When we think of pickles, it’s unlikely that we picture the series of legal and bureaucratic hoops necessary to bring them to market. However, last week in Asheville a group of potential food entrepreneurs dove head first into the challenge of re-imagining pickles in just such a context as they participated in N.C. State University’s three-day-long Better Process Control for Acidified Foods Course, affectionately referred to as “Pickle School.”
Pickle School, which also includes salsa, tomato sauces, barbecue sauces, hot sauces and just about any other acid-based canned food, shies away from teaching the techniques and recipes used for pickling. Instead the course focuses on how to achieve regulatory compliance with the Food and Drug Administration.
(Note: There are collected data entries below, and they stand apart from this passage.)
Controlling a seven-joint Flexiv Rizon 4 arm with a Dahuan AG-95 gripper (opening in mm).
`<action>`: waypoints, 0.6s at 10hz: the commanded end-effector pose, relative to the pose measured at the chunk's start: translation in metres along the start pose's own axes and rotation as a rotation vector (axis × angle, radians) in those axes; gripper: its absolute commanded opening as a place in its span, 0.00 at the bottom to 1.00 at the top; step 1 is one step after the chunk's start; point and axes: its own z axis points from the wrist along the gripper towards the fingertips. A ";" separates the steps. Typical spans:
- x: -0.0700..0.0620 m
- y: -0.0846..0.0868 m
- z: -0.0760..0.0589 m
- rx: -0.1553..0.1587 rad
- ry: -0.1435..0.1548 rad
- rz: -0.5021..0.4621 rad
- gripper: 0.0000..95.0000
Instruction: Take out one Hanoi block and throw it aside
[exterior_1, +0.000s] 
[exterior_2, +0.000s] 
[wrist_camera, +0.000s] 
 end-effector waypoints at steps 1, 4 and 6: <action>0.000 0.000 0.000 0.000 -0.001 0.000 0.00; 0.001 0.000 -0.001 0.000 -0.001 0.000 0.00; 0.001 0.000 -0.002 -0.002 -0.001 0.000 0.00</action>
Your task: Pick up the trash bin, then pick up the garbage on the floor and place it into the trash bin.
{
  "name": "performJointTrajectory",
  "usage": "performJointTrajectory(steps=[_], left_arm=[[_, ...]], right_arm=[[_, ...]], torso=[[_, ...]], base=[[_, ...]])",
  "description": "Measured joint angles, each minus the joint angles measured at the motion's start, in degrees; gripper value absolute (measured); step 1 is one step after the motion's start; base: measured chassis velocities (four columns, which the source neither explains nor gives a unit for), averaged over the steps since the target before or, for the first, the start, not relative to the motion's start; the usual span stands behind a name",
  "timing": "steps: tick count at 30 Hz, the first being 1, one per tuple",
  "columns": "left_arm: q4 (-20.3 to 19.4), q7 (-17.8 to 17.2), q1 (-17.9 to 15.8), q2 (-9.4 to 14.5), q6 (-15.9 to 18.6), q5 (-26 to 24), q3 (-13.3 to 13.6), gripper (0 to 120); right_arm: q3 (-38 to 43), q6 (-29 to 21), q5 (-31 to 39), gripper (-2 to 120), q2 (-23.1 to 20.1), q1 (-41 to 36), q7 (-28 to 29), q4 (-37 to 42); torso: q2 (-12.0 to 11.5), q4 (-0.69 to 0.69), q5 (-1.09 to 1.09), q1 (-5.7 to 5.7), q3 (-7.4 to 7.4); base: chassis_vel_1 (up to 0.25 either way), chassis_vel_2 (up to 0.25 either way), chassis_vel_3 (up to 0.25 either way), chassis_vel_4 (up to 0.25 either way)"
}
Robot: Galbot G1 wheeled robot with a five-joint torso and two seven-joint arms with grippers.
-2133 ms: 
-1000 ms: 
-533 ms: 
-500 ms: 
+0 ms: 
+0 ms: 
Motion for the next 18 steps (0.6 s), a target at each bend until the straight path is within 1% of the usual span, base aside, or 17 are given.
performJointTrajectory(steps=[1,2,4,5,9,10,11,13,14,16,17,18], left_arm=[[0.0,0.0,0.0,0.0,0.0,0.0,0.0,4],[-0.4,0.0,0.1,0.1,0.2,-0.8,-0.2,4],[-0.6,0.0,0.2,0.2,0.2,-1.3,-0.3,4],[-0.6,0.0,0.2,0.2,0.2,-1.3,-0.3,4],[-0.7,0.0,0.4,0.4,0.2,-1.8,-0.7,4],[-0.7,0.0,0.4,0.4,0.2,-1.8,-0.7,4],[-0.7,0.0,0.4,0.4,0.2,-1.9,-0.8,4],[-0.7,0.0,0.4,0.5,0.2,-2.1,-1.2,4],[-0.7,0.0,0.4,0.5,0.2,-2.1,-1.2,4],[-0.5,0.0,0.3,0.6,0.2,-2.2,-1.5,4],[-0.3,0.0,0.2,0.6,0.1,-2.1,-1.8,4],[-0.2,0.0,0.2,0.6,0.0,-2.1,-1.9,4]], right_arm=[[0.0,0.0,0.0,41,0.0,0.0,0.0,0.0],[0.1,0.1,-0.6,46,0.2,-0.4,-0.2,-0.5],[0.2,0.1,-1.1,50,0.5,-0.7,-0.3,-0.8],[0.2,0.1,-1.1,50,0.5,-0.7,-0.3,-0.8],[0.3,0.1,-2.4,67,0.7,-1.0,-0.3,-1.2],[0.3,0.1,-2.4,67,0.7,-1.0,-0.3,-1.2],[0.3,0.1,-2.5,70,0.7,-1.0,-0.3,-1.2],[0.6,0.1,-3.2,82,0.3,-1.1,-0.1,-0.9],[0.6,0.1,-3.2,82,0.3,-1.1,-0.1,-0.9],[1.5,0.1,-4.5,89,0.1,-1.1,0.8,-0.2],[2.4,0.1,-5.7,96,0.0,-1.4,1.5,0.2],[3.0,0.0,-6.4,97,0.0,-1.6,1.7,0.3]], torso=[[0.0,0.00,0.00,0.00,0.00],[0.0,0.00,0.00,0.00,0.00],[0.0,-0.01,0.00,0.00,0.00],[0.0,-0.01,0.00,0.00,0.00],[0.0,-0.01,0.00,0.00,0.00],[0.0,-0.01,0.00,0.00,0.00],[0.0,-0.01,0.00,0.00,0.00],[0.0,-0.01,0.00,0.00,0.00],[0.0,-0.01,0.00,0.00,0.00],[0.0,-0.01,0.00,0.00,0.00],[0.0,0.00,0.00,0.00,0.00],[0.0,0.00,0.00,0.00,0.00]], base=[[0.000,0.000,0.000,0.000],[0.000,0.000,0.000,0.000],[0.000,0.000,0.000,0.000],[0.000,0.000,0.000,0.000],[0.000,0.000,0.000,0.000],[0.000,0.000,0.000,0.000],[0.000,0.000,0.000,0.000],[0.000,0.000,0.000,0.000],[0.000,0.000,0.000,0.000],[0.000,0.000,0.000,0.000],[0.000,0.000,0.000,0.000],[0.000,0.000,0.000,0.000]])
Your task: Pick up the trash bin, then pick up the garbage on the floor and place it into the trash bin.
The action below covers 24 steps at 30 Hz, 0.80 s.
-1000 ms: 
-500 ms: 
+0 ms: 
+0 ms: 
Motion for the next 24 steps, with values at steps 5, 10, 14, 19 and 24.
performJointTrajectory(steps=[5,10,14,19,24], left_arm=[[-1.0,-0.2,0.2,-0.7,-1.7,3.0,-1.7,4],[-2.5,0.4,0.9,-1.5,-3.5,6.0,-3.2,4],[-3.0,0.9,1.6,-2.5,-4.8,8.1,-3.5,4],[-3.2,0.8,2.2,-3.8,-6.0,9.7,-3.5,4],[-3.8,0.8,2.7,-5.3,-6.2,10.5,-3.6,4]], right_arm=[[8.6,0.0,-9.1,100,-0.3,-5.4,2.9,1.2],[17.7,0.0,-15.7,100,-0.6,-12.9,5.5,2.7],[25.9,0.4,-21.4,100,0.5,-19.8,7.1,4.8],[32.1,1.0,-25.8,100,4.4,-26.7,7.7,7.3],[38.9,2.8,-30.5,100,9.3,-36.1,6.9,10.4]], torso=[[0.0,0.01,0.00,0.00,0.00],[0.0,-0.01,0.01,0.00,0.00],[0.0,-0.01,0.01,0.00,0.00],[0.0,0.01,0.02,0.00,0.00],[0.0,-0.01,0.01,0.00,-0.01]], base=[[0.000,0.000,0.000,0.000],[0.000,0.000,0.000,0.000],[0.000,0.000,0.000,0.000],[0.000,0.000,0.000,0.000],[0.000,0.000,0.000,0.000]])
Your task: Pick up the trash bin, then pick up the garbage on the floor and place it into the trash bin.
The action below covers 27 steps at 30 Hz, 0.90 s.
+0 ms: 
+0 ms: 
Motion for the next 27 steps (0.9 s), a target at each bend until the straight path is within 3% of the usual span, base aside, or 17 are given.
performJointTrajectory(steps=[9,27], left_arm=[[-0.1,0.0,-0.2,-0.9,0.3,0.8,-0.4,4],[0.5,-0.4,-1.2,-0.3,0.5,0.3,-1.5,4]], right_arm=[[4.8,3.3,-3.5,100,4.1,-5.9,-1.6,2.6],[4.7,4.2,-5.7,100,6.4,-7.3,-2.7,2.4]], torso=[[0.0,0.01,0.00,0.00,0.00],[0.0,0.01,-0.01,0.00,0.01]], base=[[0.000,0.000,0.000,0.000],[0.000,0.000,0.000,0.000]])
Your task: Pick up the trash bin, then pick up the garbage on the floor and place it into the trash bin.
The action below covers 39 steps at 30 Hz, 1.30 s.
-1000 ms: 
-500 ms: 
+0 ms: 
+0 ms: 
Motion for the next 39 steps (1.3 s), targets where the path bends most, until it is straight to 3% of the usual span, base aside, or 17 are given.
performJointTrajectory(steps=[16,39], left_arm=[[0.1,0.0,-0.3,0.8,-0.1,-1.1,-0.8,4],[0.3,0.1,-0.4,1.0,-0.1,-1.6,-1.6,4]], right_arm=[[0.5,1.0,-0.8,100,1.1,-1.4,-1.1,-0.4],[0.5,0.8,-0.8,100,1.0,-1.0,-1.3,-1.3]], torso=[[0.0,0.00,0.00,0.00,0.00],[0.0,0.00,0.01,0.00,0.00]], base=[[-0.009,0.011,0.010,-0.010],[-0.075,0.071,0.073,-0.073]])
Safety is the key focus of the course, ensuring that food ventures of all sizes protect their customers from poorly packaged and poorly preserved foods that can ultimately jeopardize the safety of consumers. A major component of the curriculum included preparing a new product for legal sale under both state and federal regulations; a process that involves a number of steps, tests and filings.
Dr. Fletcher Arritt of N.C. State’s Department of Food, Bioprocessing and Nutrition delivered the course with the help of Allison Smathers. Arritt’s mix of humor and storytelling kept students engaged as they covered topics ranging from the common food-borne pathogens to the anatomy of a glass jar. Students came from both ends of the food spectrum, from those working to fill training requirements for their jobs as managers or supervisors at major food processing operations to those pursuing faint dreams of selling at a local farmers market.
At the conclusion of the course, students satisfied FDA training requirements to supervise the manufacturing and packaging of acidified foods. Many of the course’s students will spend the next several months refining their process with the assistance of Arritt to bring new products to market.